#### What to do
The stretch wanted below opens at the line containing "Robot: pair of" and closes at the line containing "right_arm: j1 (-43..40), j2". Please return it exactly, with no other lines.

(Records provided begins)

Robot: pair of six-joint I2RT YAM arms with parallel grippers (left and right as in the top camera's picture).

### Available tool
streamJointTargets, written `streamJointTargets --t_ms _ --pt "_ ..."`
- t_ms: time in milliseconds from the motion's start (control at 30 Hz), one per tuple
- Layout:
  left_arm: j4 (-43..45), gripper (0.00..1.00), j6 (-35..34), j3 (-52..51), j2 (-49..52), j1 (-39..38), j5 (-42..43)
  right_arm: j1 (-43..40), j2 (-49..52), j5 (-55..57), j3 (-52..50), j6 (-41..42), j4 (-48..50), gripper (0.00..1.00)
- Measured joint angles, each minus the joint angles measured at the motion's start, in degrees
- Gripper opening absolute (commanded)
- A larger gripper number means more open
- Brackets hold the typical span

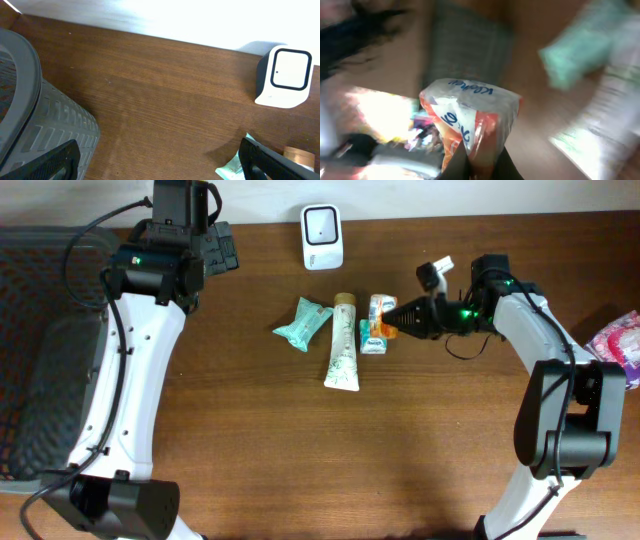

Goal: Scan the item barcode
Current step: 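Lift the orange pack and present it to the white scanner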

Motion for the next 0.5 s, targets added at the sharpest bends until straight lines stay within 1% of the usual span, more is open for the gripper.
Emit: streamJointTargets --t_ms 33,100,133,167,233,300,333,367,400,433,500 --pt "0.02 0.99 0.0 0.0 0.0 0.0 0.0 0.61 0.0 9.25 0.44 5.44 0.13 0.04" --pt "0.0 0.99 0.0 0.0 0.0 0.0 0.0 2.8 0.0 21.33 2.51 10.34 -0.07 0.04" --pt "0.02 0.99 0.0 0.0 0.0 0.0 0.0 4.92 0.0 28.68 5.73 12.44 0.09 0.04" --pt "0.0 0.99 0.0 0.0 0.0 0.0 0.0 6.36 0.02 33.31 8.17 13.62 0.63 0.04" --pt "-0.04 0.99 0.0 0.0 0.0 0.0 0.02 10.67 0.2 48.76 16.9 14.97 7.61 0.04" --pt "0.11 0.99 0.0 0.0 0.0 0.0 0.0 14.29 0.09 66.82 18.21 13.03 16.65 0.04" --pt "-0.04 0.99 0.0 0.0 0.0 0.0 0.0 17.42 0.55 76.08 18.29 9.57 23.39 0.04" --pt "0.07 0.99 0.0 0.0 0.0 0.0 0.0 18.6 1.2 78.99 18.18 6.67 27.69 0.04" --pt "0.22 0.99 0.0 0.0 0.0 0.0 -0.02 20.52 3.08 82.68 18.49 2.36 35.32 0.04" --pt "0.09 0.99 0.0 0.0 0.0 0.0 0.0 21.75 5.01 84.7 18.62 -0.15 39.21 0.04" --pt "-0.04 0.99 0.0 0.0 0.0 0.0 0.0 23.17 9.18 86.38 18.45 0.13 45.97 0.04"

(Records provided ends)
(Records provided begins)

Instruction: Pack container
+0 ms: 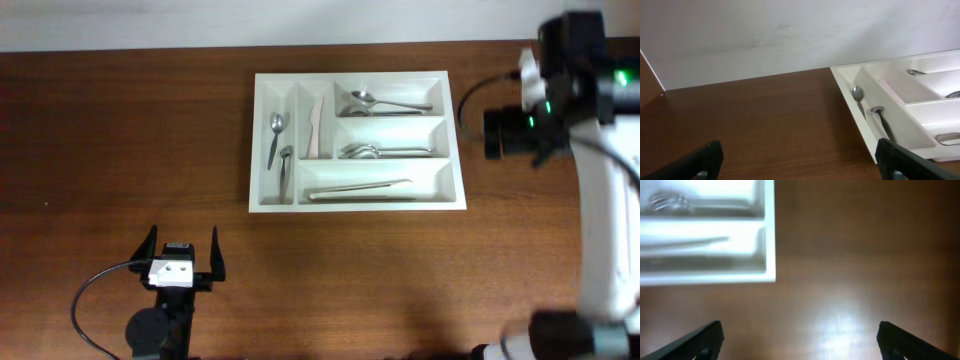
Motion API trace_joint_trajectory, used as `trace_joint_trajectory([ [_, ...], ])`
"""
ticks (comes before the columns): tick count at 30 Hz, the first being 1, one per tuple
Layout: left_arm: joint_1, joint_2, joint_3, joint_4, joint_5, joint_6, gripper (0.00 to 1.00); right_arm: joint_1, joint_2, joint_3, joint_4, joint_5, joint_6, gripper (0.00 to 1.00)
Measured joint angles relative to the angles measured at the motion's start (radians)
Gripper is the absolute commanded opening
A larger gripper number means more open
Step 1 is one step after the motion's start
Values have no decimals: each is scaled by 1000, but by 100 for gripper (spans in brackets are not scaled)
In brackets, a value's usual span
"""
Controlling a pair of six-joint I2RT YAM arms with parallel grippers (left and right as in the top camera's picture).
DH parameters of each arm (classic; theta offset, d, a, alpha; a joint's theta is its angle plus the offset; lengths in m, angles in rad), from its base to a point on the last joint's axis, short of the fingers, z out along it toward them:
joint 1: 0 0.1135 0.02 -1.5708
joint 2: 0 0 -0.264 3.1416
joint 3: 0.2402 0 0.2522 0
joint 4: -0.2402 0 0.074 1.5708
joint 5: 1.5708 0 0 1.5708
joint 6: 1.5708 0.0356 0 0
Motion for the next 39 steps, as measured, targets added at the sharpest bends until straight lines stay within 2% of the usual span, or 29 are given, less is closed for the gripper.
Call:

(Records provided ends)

#### Answer for the task
Robot: pair of six-joint I2RT YAM arms with parallel grippers (left and right as in the top camera's picture).

### Available tool
streamJointTargets, written `streamJointTargets --t_ms _ --pt "_ ..."`
- t_ms: time in milliseconds from the motion's start (control at 30 Hz), one per tuple
- Layout:
  left_arm: j4 (-43..45), gripper (0.00..1.00), j6 (-35..34), j3 (-52..51), j2 (-49..52), j1 (-39..38), j5 (-42..43)
  right_arm: j1 (-43..40), j2 (-49..52), j5 (-55..57), j3 (-52..50), j6 (-41..42), j4 (-48..50), gripper (0.00..1.00)

The exercise calls for nothing more than this answer.